Matthew: I'll just say, as a fan of history, humans have endured a lot worse than this, and come out through the other side. I know that doesn't sound overly optimistic, but it does give me some grounding to remember that there have been atrocities far worse than what's happened. But it really does, to take a term that's popular in the community, it really does take people doing the work and going out supporting organizations and candidates that will help to reverse course and, of course, to actually vote. Because that is a systemic problem that we face. So we do have the power in our hands to change things, but that we do have to rely on action right now.
Julian: I would say, stay true to your values and to what I sort of list is my conviction that, that reality exists and truth matters. I think, know that, like all prophetic movements, this thing has to collapse upon itself at some point. We don't know exactly how that's going to play out, but eventually reality intrudes, because it always has the last word.
Matthew: And hopefully, we will be there with some kind of, or some of us will be there, with some kind of equanimity to restore bonds.
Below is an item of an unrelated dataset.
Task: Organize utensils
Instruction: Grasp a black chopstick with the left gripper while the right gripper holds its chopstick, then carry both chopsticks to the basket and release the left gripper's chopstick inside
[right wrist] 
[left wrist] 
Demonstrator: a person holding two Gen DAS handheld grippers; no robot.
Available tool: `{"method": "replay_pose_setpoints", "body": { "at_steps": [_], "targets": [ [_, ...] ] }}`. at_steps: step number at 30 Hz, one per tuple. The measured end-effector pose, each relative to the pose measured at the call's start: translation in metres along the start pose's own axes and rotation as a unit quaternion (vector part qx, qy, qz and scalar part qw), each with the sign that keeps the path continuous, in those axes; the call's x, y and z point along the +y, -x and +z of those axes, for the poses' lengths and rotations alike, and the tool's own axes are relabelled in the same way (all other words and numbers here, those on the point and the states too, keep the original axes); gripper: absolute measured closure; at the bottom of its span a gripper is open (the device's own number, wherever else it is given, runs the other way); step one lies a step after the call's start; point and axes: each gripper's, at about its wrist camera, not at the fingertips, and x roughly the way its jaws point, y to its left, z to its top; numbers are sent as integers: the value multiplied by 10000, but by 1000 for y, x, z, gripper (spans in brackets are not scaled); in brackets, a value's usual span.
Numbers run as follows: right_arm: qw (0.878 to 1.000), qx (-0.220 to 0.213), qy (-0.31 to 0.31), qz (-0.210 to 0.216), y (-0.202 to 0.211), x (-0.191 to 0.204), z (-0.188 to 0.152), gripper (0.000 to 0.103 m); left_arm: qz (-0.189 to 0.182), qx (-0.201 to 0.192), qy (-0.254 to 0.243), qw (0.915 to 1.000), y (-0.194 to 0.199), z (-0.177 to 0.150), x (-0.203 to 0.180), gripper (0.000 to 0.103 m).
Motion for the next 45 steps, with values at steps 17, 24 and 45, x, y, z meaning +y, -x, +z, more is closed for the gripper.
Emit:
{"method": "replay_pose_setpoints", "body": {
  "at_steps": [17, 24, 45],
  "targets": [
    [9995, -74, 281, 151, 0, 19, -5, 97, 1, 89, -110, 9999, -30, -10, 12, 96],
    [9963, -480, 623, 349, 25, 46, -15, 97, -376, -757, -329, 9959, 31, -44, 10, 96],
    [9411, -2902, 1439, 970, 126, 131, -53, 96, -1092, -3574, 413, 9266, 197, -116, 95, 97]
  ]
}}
That's my goal, at this point. I don't see a lot of... It's hard to see the ray of sunshine, except almost internally with a kind of conviction that, well, all of this stuff has been laid bare, and now we can actually deal with it, and we can find out where our values lie. And also, we can figure out what lasting relationships actually mean. And hopefully that, in contrast with what we find in the wellness world, those relationships will be a little bit more grounded, a little bit more local, and a little bit more resilient.
Jeff: Yeah. Beautiful. Well, through the marketplace of ideas, my great hope is that truth can cream to the top. And you guys certainly are at the vanguard of holding those conversations. So thank you, guys. And to be continued.